SESSİZLİĞİNDE SAVAŞAN HÂKİM: ADALET YILMAZ

Dilek ALP

Son yıllarda yaşadığımız onca şeyin yarattığı gerilim, ışık hızıyla artarken, hayatımızın hiçbir noktasında kontrolü ele alamadığımızın farkındayız. Nereye, hangi duygulara tutunacağımızı bilemiyoruz. Tarihimizin koşturması içinde soluk kalmış ya da gereken önem verilmemiş değerli kişilerin trajik hayatlarına denk geldiğimizde çıkış noktalarını bazen yakalayabiliyoruz. Bu saygın kişilere sayısız örnek verebilirim. Hepsinin ortak noktası, özgün ve yaratıcı davranırken, azimli ve ‘insan’ olabilmeleri. Güven uyandırırken, zarafet ve hırslarını dengeleyebilmeleri. Bulundukları konuma yakışmaları. Adını ve hikâyesini ulusal gazetelerde okuduğunuz cumhuriyet döneminin ilk kadın hâkiminden bahsetmek istedim bugün, Hakim Adalet Yılmaz

*
Yaşlı kadın yatağından kalktı. 88 yaşından beklenmeyecek bir çeviklikle pencereye doğru yöneldi. Penceresinden gözüken Kurtuluş Parkı’na bakarak yaşlı ciğerlerini sabahın ılık esintisi ile doldurdu. Oturma odasına yöneldi. Eski bir fiskos masasının yanındaki koltuğuna ilişti. Masanın üstü çerçeveler ile doluydu. Bir tanesine uzandı, camının üzerinde titreyen parmaklarını dolaştırdı. Çerçevenin içindeki fotoğrafta İstiklal madalyalı kara yağız bir adamla, makyajsız olmasına rağmen güzelliği göz alan bir kadın birbirlerine bakarak gülümsüyorlardı.

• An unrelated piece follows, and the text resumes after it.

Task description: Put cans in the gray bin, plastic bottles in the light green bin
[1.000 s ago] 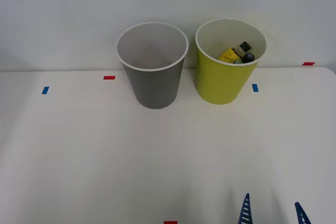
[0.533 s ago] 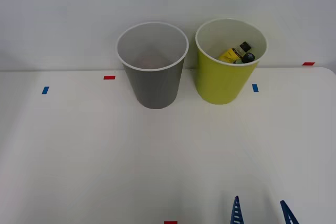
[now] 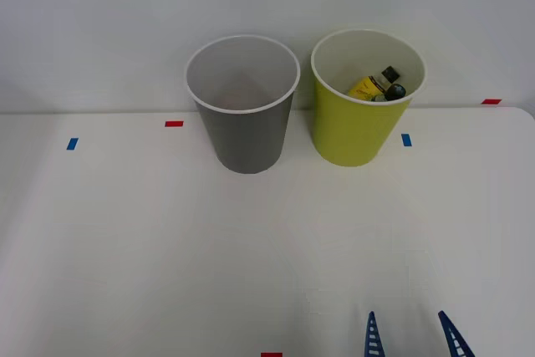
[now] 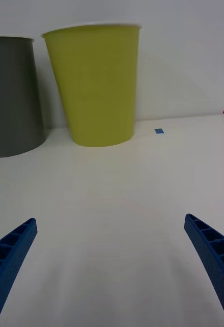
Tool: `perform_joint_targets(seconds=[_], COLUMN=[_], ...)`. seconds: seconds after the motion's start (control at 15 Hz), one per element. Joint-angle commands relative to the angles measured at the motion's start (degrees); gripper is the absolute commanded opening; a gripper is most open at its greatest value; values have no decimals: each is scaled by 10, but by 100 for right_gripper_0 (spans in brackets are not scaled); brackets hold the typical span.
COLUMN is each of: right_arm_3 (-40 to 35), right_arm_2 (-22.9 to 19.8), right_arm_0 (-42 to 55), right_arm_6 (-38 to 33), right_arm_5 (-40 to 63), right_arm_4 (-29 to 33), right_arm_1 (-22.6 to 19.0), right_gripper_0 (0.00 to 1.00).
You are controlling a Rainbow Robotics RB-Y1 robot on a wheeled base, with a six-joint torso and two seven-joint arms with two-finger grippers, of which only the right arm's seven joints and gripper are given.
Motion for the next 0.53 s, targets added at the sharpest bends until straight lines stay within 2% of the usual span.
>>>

Yaşlı kadın ‘Günaydın Anne, Günaydın Baba’ dedi. Usulca yerine koyduğu çerçeveye bir bakış daha attıktan sonra başka bir çerçeveyi eline aldı. Bu siyah beyaz fotoğrafta da subay üniformalı bir adamla bir gelin yan yana duruyorlardı. Yaşlı kadın çerçeveyi titreyen dudaklarla öptü. ‘Günaydın Kocacığım’ dedi. Kadın bu çerçeveyi de bıraktıktan sonra üçüncü ve son çerçeveye uzandı. Artık gözlerinden yaş damlıyordu. Fotoğraftaki biri erkek diğeri kız çocuklara bakıp ‘Günaydın Evlatlarım’ dedi. Tüm çerçevelere kısaca göz atıp ‘Sizleri, hepinizi çok özledim’ dedi.

Gözlerinde biriken yaşları sildi. Ağır ağır doğrulduğu koltuğundan telefonuna doğru yöneldi. Ağır ağır numaraları çevirdi. Karşısına çıkan adama ‘Bir taksi istiyorum’ dedi ve adresi verdi. Kapısını kilitleyip, apartman merdivenlerine yöneldi.

Sabırsızlanan taksi şoförünün çaldığı korna sokağı inletiyordu.
‘Patlama yahu’ dedi.
‘Teyze hoş geldin’ dedi 25 yaşlarındaki şoför.
‘Nereye gidiyoruz?’
Kadın kısa bir sessizliğin sonunda ‘Tüm bir gün beni taşır mısın? Sana 500 lira veririm’ diye sordu.
‘Taksi sahibi benden her gün 500 lira istiyor teyze’ dedi.
Kadın gülümsedi, ‘O zaman sana 650 lira vereceğim ne dersin?
‘Kurtarmaz ama senin güzel hatırını kırmayayım. İlk önce nereye gideceğiz?’
‘Anıtkabir’e’
‘Anıtkabir’e mi?
‘Evet’
‘Tamam, yaş kaç teyzeciğim?’
‘Seksen sekiz’
‘Maşallah Allah uzun ömür versin teyzeciğim’
‘Allah sağlıklı, mutlu ömür versin oğlum’
‘Haklısın teyzeciğim’…

Taksi Anıtkabir’in kapısına gelmişti. Şoför ‘Teyzeciğim geldik’ dedi.
Dalgın görünen kadın ‘Evladım burada yardımına ihtiyacım var’ dedi. Genç, kuşkulu gözlerle ‘Bizi buraya alırlar mı?’ diye sordu.

O ana kadar yorgun görünen kadın, bir anda irkildi. Gözlerinden ateş fışkırarak ‘Ne demek almamak? Sen gelmedin mi buraya?’ dedi.

‘Hayır’
‘Kaç yıldır Ankara’da yaşıyorsun?’
‘Ben Ankaralı’yım teyze. Doğma büyüme, bir kez okulla gelmiştik bayramda.’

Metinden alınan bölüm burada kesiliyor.